### EXERCISE
Gather every line of the entries that includes the word "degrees".

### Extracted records
+ + + + +
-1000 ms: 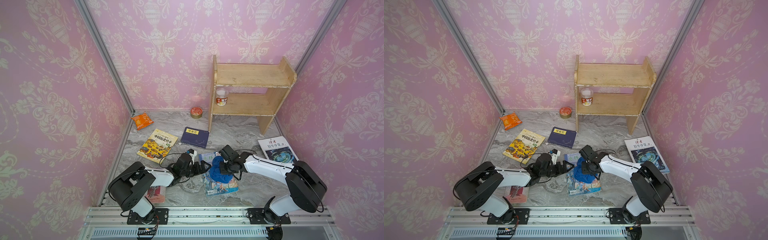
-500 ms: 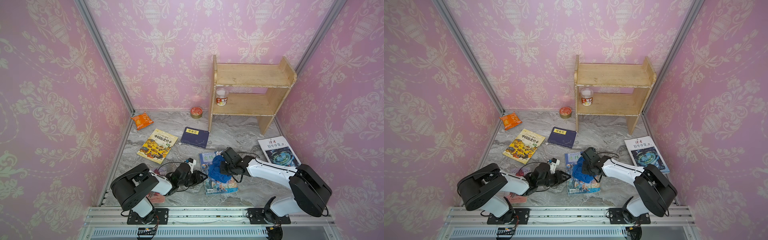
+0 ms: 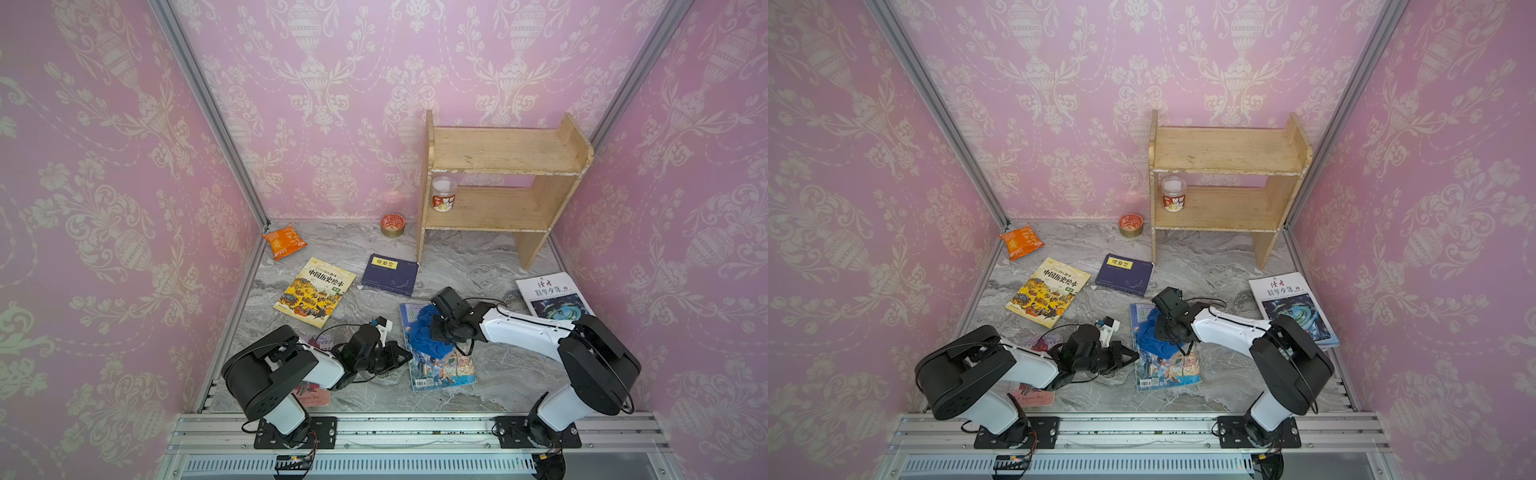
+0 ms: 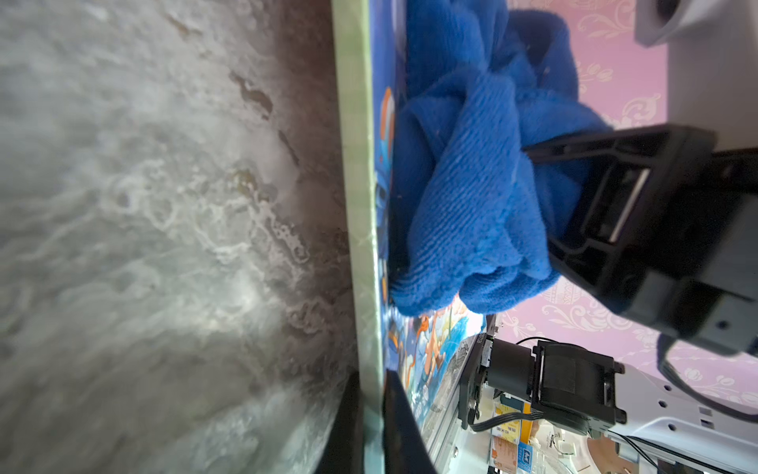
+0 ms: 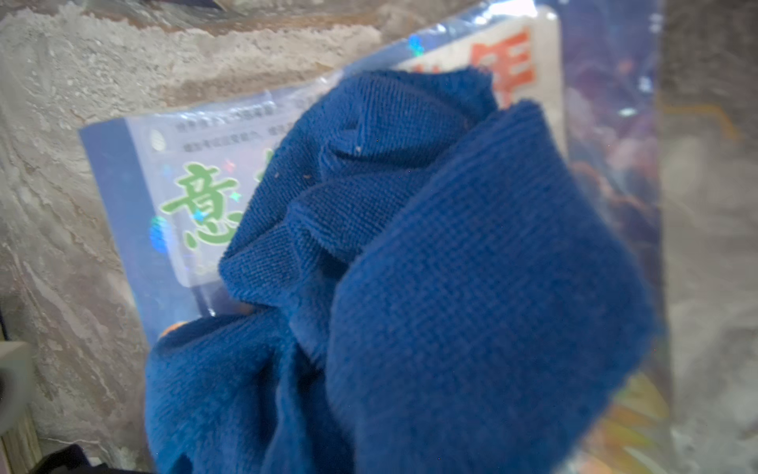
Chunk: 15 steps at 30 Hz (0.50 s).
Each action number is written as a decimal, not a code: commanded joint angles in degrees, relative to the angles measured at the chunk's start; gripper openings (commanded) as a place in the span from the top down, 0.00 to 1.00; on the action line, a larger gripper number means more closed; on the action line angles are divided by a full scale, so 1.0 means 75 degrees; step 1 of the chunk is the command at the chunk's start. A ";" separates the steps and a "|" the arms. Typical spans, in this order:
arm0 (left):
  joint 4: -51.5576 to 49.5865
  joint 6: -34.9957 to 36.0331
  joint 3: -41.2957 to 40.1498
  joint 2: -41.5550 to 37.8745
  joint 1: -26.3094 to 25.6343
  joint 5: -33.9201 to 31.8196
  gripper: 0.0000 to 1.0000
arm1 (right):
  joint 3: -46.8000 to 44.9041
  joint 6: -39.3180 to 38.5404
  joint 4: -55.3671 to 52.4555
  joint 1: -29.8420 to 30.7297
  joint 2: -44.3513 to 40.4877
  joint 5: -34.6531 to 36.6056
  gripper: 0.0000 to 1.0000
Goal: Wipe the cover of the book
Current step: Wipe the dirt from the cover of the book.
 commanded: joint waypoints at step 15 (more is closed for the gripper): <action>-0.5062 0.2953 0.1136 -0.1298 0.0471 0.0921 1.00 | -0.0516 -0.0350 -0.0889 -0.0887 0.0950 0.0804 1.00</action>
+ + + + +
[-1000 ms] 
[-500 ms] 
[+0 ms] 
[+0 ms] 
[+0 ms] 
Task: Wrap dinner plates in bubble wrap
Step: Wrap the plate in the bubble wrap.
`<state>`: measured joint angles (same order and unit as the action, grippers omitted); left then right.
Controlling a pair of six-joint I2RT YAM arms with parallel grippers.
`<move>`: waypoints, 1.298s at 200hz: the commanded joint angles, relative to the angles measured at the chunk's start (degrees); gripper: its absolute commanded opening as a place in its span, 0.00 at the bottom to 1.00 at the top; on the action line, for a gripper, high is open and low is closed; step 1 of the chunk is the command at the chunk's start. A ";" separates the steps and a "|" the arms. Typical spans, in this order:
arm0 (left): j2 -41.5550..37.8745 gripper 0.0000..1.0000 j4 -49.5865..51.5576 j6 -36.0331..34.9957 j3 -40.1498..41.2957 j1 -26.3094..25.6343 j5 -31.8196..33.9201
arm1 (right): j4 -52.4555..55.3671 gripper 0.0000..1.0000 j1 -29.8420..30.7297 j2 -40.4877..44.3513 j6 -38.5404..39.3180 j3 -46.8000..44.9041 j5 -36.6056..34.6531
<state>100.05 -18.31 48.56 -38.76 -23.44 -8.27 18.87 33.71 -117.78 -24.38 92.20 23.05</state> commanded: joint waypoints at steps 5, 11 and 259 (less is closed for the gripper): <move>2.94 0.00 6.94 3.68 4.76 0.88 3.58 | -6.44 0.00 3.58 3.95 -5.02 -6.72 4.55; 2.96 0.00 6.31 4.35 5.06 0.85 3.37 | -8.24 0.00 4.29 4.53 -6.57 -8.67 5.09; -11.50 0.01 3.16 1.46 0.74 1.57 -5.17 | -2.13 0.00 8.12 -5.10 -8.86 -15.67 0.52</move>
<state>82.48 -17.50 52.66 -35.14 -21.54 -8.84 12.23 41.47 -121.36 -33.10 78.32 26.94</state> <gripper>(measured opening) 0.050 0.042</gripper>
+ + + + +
### OUTPUT FOR THIS EXERCISE
Each action number is written as a decimal, not a code: commanded joint angles in degrees, relative to the angles measured at the chunk's start; gripper openings (commanded) as a place in the span from the top down, 0.00 to 1.00; on the action line, a larger gripper number means more closed; on the action line angles are divided by a full scale, so 1.0 means 75 degrees; step 1 of the chunk is the command at the chunk's start. A ";" separates the steps and a "|" the arms. Typical spans, in this order:
`<move>`: waypoints, 1.298s at 200hz: the commanded joint angles, relative to the angles measured at the chunk's start (degrees); gripper: its absolute commanded opening as a place in its span, 0.00 at the bottom to 1.00 at the top; on the action line, for a gripper, high is open and low is closed; step 1 of the chunk is the command at the chunk's start. A ";" separates the steps and a "|" the arms. Typical spans, in this order:

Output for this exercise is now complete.